Extinct genus of birds

Apteribis is an extinct genus of flightless birds in the ibis subfamily that was endemic to the Hawaiian Islands in the Pacific Ocean.

==Distribution==
The remains of the small ibises in the genus have only been found on the islands of Maui, Lanai, and Molokai, which formed part of the prehistoric island of Maui Nui until about 200,000 years ago when rising sea levels fragmented it. Olson and James speculate that the genus was endemic to Maui Nui, that the ibises were birds of the forest floor, that because of their flightlessness they were susceptible to becoming trapped in lava tubes, and that they may have exerted heavy predation pressure on Maui Nui's land snails.

==Taxonomy==
Analysis of the feathers from the Lanai specimen show an affinity to New World ibises of the genus Eudocimus. The analyses also concluded that Apteribis may have had a brown-and-beige coloration similar to that of a juvenile Eudocimus ibis. This indicates that Apteribis may have evolved both their flightlessness and their coloration through a form of paedomorphosis.

== Palaeobiology ==

=== Vision and nocturnality ===
A 2026 comparative anatomical study of fossil skulls found that Apteribis had a markedly reduced visual system compared with extant ibises. Using three-dimensional reconstructions of endocranial casts and comparisons with 25 living ibis species, researchers determined that the orbital cavities, optic nerve impressions, and optic tectum regions were significantly reduced.

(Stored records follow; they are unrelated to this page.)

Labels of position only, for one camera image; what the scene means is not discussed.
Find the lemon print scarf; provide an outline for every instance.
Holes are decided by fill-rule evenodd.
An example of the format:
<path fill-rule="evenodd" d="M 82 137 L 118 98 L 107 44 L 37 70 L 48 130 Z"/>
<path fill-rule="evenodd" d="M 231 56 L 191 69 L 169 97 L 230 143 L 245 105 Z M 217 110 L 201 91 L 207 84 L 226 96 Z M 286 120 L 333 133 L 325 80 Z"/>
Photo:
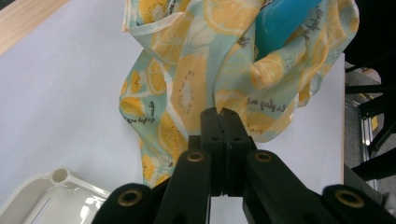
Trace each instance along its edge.
<path fill-rule="evenodd" d="M 126 0 L 124 17 L 144 49 L 120 112 L 140 135 L 151 187 L 172 174 L 209 107 L 237 112 L 255 141 L 275 138 L 359 25 L 353 0 Z"/>

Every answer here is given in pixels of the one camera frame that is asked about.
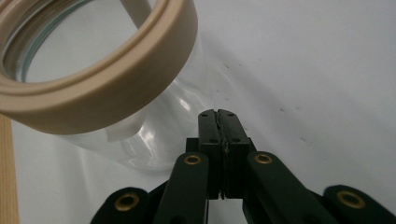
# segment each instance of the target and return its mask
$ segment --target jar mouth
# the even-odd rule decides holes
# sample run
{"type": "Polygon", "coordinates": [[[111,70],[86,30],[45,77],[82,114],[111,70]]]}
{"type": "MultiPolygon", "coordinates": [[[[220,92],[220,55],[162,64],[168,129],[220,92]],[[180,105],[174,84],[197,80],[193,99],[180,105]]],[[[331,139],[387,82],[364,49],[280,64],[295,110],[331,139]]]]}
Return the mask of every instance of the jar mouth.
{"type": "Polygon", "coordinates": [[[129,117],[177,76],[197,34],[192,0],[157,0],[136,33],[103,60],[66,77],[23,83],[48,34],[89,2],[0,3],[0,113],[44,133],[92,132],[129,117]]]}

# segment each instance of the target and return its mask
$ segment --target white surface
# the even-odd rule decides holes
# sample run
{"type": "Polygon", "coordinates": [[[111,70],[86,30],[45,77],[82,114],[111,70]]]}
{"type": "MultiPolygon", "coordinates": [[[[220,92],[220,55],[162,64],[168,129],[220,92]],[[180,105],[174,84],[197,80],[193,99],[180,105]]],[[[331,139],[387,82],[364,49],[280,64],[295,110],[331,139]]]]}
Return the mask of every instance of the white surface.
{"type": "MultiPolygon", "coordinates": [[[[396,2],[195,5],[217,107],[236,113],[256,147],[307,188],[349,185],[396,214],[396,2]]],[[[167,178],[16,122],[13,132],[22,224],[89,223],[115,190],[150,190],[167,178]]],[[[210,209],[210,223],[246,223],[240,201],[210,209]]]]}

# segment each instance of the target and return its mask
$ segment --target glass jar
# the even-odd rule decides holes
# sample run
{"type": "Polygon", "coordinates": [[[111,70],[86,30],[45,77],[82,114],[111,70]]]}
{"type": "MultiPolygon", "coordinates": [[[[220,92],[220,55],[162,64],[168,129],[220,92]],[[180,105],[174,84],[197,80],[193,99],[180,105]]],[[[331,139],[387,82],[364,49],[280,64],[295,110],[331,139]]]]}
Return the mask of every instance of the glass jar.
{"type": "Polygon", "coordinates": [[[99,2],[0,3],[0,112],[140,171],[167,171],[186,138],[197,136],[198,114],[213,107],[193,2],[121,0],[132,37],[87,67],[69,60],[69,72],[54,65],[35,72],[40,50],[59,29],[74,34],[62,27],[71,14],[97,10],[99,2]]]}

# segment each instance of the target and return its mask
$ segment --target brass grommet
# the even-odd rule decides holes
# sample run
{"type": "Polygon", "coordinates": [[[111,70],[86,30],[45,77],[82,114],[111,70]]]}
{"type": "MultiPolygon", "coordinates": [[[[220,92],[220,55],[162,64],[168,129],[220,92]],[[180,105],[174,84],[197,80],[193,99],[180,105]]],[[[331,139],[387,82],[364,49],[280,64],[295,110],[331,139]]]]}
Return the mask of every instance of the brass grommet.
{"type": "Polygon", "coordinates": [[[347,190],[341,190],[337,192],[337,199],[344,205],[351,208],[362,209],[366,206],[366,202],[361,196],[347,190]]]}
{"type": "Polygon", "coordinates": [[[188,165],[196,165],[198,163],[201,163],[201,161],[202,161],[201,157],[197,155],[190,155],[184,158],[184,162],[186,162],[188,165]]]}
{"type": "Polygon", "coordinates": [[[120,212],[127,212],[139,204],[139,196],[136,193],[125,193],[120,196],[114,206],[120,212]]]}
{"type": "Polygon", "coordinates": [[[272,158],[266,154],[259,154],[254,157],[254,160],[261,164],[270,164],[273,162],[272,158]]]}

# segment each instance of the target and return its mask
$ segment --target wooden edge
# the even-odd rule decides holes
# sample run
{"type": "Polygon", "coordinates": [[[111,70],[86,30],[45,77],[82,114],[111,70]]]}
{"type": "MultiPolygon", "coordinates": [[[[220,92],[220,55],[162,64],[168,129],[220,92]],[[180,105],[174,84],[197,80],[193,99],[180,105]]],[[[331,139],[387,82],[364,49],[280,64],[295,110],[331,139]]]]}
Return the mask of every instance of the wooden edge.
{"type": "Polygon", "coordinates": [[[0,115],[0,223],[20,223],[11,121],[0,115]]]}

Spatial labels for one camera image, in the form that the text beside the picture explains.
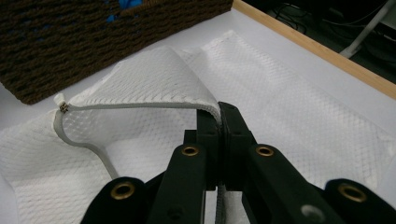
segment brown basket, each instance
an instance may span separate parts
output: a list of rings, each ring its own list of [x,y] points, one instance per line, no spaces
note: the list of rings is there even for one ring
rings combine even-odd
[[[2,1],[0,81],[34,104],[145,46],[230,10],[233,0]],[[107,22],[109,15],[117,18]]]

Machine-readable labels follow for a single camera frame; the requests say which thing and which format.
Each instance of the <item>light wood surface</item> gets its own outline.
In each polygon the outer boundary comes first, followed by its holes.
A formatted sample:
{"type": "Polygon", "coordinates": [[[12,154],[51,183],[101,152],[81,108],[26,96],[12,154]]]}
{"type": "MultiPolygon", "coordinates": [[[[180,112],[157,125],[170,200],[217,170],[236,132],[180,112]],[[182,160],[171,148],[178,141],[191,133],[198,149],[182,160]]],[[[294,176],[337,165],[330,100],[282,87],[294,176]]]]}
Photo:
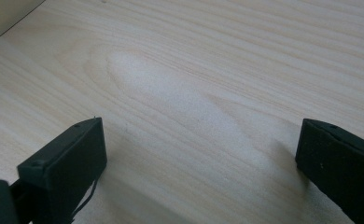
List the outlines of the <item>light wood surface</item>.
{"type": "Polygon", "coordinates": [[[44,0],[0,0],[0,35],[44,0]]]}
{"type": "Polygon", "coordinates": [[[48,0],[0,37],[0,178],[94,116],[76,223],[351,223],[294,155],[303,118],[364,138],[364,0],[48,0]]]}

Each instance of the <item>wooden table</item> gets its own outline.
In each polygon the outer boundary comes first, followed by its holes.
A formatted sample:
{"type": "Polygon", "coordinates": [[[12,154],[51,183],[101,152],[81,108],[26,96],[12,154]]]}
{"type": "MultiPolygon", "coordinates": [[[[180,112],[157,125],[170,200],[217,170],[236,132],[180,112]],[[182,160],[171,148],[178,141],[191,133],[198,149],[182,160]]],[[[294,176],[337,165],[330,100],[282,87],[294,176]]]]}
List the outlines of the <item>wooden table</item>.
{"type": "Polygon", "coordinates": [[[364,1],[48,0],[0,37],[0,178],[94,116],[76,223],[351,223],[294,155],[303,118],[364,138],[364,1]]]}

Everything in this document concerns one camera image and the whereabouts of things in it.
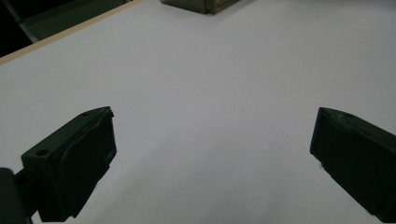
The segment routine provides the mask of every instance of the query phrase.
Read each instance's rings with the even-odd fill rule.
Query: white table surface
[[[395,71],[393,0],[143,0],[0,65],[0,164],[110,105],[118,155],[66,223],[380,223],[309,145],[320,106],[396,133]]]

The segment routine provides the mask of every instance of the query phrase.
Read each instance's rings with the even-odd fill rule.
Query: white tabletop
[[[320,106],[396,133],[395,60],[393,0],[143,0],[0,65],[0,164],[110,105],[118,155],[66,223],[380,223],[309,145]]]

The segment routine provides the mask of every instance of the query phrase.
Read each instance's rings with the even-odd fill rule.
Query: screw hole
[[[36,153],[37,156],[45,156],[47,154],[49,154],[49,151],[47,149],[41,149]]]

The reduced development of these visual structures suggests that Apteribis had limited visual capacity and was likely nocturnal, a condition not known in other ibises. The genus is inferred to have relied primarily on tactile cues detected through its elongated bill to locate prey, such as land snails and flightless crickets. The evolution of nocturnality in Apteribis has been interpreted as an adaptation to the predator-free environment of prehistoric Hawaii and to the availability of nocturnal invertebrate prey.

==Species==
Two species have been described:
- †A. glenos Olson & Wetmore, 1976, the Moloka'i flightless ibis
- †A. brevis Olson & James, 1991, the Maui flightless ibis

The holotype of A. glenos is from the Moʻomomi dunes, and other specimens are from Ilio Point and Kalaupapa peninsula.

Fossil material collected on Maui indicates that a third species apparently occurred there; it was generally larger in size and occurred at lower elevations than A. brevis, and has been referred to as the “Maui lowland apteribis”. Another, extremely well-preserved specimen has also been recovered from Lanai, though it has not yet been described to the species level.